_Supplied information_

* * *

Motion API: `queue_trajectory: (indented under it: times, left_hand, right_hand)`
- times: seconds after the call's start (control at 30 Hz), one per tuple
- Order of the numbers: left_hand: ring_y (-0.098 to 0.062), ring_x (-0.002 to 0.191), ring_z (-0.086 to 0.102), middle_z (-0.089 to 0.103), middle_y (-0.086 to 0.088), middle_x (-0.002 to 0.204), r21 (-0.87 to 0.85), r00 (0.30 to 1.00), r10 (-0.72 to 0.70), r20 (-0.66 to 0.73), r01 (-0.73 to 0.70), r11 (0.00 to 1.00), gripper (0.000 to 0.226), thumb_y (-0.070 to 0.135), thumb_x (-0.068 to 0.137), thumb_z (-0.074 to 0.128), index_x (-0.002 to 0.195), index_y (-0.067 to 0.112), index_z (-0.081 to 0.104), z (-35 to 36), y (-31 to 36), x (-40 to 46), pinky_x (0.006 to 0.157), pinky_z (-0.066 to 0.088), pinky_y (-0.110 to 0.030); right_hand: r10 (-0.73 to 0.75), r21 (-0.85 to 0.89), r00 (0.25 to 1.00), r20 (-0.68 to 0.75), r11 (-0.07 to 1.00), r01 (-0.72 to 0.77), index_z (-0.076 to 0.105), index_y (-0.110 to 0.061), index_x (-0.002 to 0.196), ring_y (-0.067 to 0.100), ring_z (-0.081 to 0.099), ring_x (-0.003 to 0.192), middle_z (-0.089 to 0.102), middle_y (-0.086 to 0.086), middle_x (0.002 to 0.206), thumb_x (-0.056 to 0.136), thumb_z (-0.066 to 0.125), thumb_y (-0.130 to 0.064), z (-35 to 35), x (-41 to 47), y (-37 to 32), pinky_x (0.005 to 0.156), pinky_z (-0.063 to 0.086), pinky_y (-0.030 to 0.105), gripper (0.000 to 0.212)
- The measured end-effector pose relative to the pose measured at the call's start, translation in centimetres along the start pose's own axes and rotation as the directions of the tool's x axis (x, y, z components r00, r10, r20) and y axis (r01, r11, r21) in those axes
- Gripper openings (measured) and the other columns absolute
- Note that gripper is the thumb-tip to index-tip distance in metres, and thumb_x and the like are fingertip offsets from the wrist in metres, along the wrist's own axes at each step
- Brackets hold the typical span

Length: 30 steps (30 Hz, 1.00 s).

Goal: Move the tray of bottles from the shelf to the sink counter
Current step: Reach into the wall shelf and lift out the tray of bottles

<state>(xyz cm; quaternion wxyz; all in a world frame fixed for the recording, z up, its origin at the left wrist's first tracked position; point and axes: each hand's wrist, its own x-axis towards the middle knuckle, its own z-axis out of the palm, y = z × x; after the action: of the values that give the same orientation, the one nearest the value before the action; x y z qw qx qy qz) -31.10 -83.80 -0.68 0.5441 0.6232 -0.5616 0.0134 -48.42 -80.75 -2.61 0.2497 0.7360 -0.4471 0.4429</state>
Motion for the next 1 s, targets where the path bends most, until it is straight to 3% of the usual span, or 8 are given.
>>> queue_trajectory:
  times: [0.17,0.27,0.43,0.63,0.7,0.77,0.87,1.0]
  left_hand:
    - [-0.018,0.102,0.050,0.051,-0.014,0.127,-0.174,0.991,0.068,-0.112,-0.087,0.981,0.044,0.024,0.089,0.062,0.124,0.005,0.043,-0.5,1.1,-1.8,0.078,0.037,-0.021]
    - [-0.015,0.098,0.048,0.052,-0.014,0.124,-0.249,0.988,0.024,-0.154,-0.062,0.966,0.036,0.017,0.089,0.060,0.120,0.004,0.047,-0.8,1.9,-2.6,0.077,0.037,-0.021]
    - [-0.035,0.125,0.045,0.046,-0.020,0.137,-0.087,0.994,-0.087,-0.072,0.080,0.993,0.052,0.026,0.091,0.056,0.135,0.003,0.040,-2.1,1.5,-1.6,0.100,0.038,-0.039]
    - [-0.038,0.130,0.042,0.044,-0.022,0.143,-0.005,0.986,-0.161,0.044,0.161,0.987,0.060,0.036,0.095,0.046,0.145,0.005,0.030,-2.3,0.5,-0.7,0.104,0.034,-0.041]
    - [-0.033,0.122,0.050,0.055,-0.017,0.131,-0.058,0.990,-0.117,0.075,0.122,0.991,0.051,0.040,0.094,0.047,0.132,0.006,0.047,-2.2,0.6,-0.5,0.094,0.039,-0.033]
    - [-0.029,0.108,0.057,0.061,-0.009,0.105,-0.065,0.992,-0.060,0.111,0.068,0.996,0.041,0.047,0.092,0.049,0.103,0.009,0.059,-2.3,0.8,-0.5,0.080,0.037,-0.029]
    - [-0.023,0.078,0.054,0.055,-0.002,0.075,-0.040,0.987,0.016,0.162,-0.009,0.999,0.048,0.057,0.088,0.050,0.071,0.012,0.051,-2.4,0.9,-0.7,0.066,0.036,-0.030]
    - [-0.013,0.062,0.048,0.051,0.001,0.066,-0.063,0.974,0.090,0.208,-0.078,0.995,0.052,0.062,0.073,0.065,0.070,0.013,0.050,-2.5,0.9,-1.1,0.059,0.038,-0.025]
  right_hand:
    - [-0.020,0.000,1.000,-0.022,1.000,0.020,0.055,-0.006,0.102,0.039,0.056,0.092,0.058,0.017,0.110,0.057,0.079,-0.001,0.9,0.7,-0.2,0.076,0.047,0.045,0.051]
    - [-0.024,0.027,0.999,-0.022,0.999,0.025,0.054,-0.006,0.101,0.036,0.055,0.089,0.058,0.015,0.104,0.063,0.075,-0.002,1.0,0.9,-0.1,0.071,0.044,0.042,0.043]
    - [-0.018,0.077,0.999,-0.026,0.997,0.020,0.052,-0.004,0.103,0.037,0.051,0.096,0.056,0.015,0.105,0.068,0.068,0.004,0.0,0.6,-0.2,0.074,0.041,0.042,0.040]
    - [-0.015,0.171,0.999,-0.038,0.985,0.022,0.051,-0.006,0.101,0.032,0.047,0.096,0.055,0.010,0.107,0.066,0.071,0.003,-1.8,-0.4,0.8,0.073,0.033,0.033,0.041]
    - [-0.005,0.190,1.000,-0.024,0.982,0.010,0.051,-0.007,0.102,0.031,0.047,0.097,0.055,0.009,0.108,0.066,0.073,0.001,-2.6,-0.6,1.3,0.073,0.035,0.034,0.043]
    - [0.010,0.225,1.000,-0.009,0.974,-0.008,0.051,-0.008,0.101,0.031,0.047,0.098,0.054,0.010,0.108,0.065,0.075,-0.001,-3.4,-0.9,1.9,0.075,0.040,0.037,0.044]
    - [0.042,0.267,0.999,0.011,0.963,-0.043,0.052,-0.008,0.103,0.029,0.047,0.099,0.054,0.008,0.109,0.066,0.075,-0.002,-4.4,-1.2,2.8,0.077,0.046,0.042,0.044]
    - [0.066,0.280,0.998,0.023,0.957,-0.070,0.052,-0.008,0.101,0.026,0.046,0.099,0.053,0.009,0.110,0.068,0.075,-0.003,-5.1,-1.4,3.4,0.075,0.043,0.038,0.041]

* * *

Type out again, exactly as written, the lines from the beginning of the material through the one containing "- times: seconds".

_Result of this task_
Motion API: `queue_trajectory: (indented under it: times, left_hand, right_hand)`
- times: seconds after the call's start (control at 30 Hz), one per tuple

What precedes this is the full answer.